Children with too much vitamin A can experience weakness, headaches, nausea, dry skin and many other symptoms. Over time, a chronic excess of preformed vitamin A can cause osteoarthritis pain and bone calcification leading to osteoporosis. So vitamin A supplements as directed by doctors can be a helpful approach for children with vitamin A deficiency. But if not, supplements can have the opposite effect by a healthy child. Strong and well-nourished will easily absorb too much vitamin A.
Trẻ đau đầu
Trẻ thừa quá nhiều vitamin A có thể bị đau đầu

4. How much vitamin A is too much?

Children 1 to 3 years old should get no more than 2,000 IU of vitamin A per day. Meanwhile, children 4 to 8 years old should get no more than 3,000 IU of vitamin A per day. These are the maximum levels considered safe by the Food and Nutrition Board of the Institute of Medicine. In addition, they also recommend that parents do not give their children vitamin A supplements containing more than the recommended amount of vitamin A that children need each day.
Too much active vitamin A can cause nausea and vomiting, headaches, dizziness, blurred vision, and lack of muscle coordination. Long-term effects can lead to premature osteoporosis, liver problems, and central nervous system disorders.
Below is the recommended daily allowance for vitamin A published by the US National Institutes of Health. This list reflects the average amount of vitamin A a child should get each day. The unit of measurement used is RAE (equivalent to retinol activity) measured in micrometers per day. The list also provides the international unit (IU) equivalent values ​​found on some other vitamin A food and supplement labels.

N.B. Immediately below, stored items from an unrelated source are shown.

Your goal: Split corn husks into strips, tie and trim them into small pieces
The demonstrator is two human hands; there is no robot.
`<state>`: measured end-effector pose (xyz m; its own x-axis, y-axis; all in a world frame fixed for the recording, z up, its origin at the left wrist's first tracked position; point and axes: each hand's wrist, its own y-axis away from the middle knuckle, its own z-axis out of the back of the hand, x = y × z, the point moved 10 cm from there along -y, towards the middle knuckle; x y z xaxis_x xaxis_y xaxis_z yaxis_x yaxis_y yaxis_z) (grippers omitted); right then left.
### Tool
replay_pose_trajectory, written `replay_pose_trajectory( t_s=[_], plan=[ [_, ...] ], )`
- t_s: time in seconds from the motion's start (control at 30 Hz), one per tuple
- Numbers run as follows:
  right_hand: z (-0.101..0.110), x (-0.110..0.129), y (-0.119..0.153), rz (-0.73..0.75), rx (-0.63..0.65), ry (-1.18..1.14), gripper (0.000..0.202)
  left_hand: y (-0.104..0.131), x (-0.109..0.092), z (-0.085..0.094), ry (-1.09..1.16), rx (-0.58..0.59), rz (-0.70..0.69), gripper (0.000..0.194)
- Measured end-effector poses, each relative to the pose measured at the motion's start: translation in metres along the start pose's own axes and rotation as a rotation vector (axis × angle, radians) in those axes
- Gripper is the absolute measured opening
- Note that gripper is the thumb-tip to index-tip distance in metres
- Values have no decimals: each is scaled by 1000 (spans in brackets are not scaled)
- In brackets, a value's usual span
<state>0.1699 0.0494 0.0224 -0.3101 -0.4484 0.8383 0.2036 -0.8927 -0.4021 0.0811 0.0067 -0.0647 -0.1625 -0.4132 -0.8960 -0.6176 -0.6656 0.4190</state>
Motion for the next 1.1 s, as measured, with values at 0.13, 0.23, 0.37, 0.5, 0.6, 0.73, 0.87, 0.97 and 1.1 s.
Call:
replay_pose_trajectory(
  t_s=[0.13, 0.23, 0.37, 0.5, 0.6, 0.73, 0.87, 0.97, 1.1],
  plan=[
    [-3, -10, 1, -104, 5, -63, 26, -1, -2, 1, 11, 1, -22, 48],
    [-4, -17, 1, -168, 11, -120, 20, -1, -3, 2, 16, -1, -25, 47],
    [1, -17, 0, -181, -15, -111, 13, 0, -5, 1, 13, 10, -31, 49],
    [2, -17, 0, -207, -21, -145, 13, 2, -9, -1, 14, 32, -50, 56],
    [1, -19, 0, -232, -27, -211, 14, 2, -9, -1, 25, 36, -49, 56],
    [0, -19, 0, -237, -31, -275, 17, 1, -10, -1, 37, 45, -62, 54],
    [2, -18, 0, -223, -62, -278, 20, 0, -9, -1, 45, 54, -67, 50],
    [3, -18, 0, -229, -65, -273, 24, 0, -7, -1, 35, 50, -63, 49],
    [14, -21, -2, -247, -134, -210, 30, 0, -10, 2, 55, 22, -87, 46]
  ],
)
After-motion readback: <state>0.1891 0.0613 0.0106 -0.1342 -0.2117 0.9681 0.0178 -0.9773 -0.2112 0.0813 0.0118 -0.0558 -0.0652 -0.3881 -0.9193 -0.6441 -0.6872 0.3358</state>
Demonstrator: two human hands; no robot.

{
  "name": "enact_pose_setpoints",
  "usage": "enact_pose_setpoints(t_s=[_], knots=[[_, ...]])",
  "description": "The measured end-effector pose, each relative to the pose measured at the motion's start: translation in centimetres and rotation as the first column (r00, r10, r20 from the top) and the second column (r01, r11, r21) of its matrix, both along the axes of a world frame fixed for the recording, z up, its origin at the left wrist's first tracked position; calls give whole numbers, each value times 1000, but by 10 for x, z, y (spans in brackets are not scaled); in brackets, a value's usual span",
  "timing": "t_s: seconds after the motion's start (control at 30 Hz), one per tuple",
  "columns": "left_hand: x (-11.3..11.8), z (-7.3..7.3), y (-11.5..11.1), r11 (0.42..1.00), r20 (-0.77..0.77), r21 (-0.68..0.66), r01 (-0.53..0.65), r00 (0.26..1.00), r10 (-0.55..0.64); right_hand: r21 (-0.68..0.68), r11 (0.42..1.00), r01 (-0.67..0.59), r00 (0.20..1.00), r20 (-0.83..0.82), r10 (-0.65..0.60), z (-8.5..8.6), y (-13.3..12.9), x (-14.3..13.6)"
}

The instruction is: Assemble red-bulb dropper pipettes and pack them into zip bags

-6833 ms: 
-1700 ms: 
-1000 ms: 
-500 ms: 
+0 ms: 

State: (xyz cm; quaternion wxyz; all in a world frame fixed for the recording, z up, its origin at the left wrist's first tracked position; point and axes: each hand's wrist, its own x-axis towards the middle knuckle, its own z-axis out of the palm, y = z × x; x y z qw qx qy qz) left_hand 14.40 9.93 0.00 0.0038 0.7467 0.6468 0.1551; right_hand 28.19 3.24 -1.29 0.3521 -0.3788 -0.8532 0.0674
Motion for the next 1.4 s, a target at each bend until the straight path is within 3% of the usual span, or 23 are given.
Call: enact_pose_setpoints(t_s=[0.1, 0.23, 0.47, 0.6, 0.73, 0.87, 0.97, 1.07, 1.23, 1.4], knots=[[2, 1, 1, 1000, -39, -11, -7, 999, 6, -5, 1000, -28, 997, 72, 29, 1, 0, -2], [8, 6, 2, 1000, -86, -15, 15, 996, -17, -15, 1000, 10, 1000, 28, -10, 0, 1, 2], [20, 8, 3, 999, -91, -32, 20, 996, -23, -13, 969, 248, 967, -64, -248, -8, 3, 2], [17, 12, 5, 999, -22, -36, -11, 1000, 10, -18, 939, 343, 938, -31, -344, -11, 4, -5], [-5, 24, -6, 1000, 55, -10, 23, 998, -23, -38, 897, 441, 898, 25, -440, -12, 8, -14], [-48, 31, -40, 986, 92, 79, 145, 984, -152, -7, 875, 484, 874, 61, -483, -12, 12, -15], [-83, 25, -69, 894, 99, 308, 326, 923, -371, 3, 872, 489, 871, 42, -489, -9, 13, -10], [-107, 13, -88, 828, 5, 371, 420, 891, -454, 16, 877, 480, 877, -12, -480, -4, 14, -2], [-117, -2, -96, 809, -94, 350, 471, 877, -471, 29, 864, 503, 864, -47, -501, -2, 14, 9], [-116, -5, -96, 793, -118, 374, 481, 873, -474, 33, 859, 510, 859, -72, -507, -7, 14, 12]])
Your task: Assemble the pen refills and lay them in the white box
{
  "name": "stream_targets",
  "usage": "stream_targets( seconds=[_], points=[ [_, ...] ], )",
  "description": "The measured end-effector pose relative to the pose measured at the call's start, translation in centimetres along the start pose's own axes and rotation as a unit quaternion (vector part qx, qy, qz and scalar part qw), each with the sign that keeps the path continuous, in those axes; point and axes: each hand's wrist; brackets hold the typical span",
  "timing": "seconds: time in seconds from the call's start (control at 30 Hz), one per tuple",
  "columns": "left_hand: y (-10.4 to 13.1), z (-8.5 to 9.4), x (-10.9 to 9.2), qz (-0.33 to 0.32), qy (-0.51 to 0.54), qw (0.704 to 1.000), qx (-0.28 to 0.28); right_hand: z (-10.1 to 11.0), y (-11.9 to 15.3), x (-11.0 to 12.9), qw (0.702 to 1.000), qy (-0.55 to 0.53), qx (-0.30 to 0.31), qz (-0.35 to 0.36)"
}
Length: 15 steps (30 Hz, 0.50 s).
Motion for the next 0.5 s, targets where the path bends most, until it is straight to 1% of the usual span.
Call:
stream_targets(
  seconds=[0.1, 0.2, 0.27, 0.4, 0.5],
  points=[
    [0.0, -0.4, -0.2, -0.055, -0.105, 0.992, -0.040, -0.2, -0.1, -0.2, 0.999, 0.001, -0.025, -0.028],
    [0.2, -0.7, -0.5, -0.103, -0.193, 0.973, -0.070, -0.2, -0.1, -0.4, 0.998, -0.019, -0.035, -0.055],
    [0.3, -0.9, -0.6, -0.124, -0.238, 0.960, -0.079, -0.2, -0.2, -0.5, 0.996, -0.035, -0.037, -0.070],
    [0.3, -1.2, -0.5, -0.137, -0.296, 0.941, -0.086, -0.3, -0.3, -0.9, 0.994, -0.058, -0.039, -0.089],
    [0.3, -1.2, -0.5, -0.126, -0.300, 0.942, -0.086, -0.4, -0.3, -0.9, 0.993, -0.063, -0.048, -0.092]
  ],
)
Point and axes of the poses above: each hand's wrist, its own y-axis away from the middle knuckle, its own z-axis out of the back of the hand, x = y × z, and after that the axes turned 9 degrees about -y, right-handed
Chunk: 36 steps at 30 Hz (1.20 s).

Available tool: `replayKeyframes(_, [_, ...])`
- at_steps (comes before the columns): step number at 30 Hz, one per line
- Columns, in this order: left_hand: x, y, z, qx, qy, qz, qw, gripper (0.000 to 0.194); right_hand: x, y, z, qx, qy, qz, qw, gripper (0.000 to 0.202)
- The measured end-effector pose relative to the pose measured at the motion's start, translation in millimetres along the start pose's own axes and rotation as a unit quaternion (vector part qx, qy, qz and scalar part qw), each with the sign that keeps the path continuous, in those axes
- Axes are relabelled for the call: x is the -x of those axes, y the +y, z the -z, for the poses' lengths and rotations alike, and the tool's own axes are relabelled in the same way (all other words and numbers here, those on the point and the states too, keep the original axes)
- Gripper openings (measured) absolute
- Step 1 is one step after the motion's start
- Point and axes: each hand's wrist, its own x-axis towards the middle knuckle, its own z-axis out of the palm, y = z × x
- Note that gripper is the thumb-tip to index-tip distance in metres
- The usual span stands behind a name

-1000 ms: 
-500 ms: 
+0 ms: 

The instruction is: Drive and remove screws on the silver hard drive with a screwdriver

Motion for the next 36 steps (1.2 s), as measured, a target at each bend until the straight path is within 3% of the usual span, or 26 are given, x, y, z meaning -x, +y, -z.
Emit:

Recommended daily allowance by age:
Trẻ 18 tuần tuổi
Trẻ 1-3 tuổi cần 300 RAE microgram/ngày
Children 1-3 years old need 300 RAE micrograms/day
For children 1-3 years old: 300 RAE micrograms/day (equivalent to 1,000 IU). For children 4-8 years old: 400 RAE micrograms/day (equivalent to 1,330 IU). For children 9-13 years old: 600 RAE micrograms/day (equivalent to 2,000 IU). Considering whether the above intake is tolerable or not, the recommended amount of vitamin A for children should not exceed the maximum recommended amount per day according to age, specifically:
For children 1-3 years old: 600 RAE microgram/day (equivalent to 2,000 IU). For children 4-8 years old: 900 RAE micrograms/day (equivalent to 3,000 IU). For children 9-13 years old: 1700 RAE micrograms/day (equivalent to 5660IU). It should be noted that the maximum recommended daily intake of vitamin A for children by age does not refer to carotenoid intake. If children can meet their vitamin A needs with foods rich in carotenoids, parents need not worry too much about limiting their baby's intake.
Vitamin A is a very important nutrient for the health and development of infants and young children. Vitamin A deficiency will lead to a number of problems related to the baby's vision, intelligence as well as physical development. However, too much vitamin A can also bring many consequences for the baby. Therefore, parents need to know how much vitamin A their child needs each day, what is the best source of vitamin A and how to supplement vitamin A to avoid excess or deficiency of vitamin A.
Besides vitamin A, parents also need to supplement their children with essential micro-minerals such as zinc, lysine, chromium, selenium, vitamin B1, ... to fully meet the needs of nutrients in children. The addition of these essential vitamins also supports digestion, enhances nutrient absorption, improves anorexia, and helps children eat well. Parents can simultaneously apply dietary supplements and functional foods derived from nature for easy absorption. Do not forget to regularly visit the website to update useful baby care information.